# Cut Comb Honey Michael Palmer Style



## JWPalmer (May 1, 2017)

Alex, have you ever tried just going foundationless for your cut comb honey? I am trying it myself this year and so far I have several nice combs drawn and mostly capped. Nothing but a medium frame with a waxed starter strip.


----------



## AHudd (Mar 5, 2015)

I tried that last fall, but we did not have a good flow due to lack of rain. I used a frame as you decribed. The bees started but just didn't get anywhere with it. I was going to save Goldenrod chunk honey till this year and cut it into sections to pour Spring honey around it so customers could have both in one jar, yet retain the unique flavors of both.
Maybe this fall.







This is as far as they got. Yes, pitiful.

Alex


----------



## JWPalmer (May 1, 2017)

Agreed on the pitiful. About how well my bees did last year too. This year is much better and I am looking forward to my first really decent honey harvest.
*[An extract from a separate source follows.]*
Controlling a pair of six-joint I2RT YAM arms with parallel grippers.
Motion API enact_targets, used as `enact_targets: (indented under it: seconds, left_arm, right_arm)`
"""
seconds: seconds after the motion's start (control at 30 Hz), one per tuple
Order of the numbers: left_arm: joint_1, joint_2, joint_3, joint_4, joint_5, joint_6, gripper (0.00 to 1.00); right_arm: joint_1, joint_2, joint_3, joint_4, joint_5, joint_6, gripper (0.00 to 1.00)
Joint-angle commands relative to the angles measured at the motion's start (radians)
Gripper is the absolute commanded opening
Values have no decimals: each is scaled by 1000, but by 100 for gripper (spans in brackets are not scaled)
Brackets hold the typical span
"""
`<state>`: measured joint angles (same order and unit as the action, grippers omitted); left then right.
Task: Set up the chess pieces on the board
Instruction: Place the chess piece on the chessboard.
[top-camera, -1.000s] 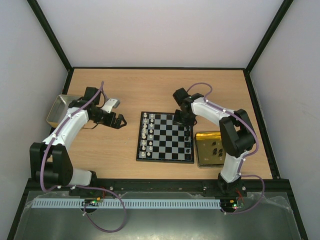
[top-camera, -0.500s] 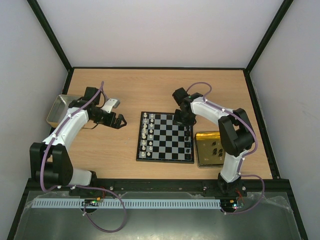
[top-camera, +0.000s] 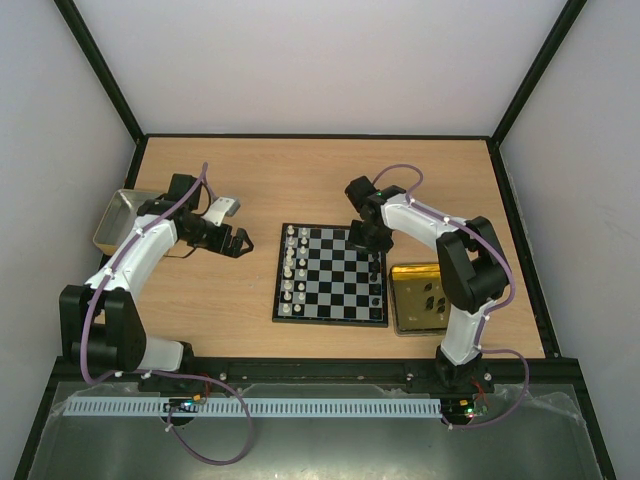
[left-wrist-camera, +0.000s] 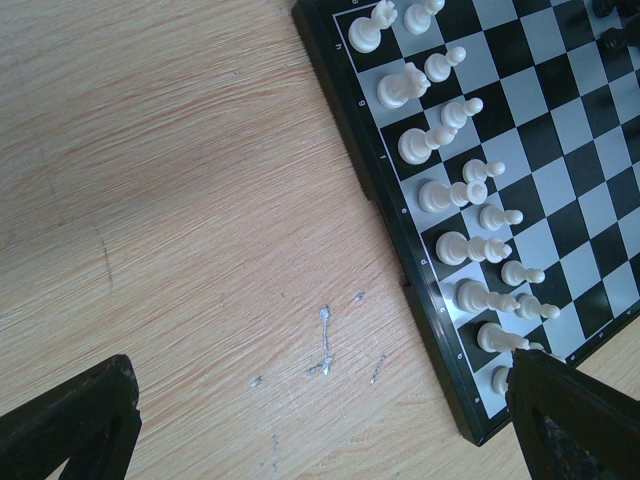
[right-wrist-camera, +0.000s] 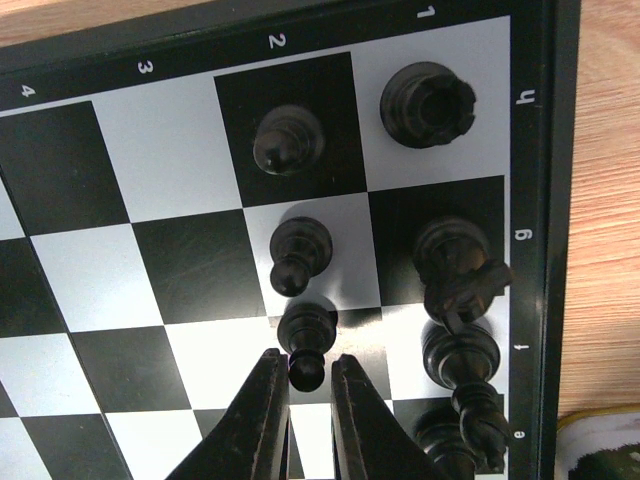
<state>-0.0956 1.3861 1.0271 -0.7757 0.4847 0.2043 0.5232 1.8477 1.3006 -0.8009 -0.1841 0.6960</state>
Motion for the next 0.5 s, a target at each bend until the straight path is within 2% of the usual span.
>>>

First year for cut comb too as one of my wife's friends expressed a strong interest. I only have ten foundationless frames deployed out of around 280 total and not all are being worked yet.


----------



## psm1212 (Feb 9, 2016)

Pretty frame of honey.


----------



## ruthiesbees (Aug 27, 2013)

getting bars of cut comb from a topbar hive with no foundation are pretty easy for me now.

I've added a few frame hives this year and they just don't draw out foundationless comb like a topbar hive does. Wondering if it has something to do with the fact that the bars touch in a TBH so there is no space at the top between the wood.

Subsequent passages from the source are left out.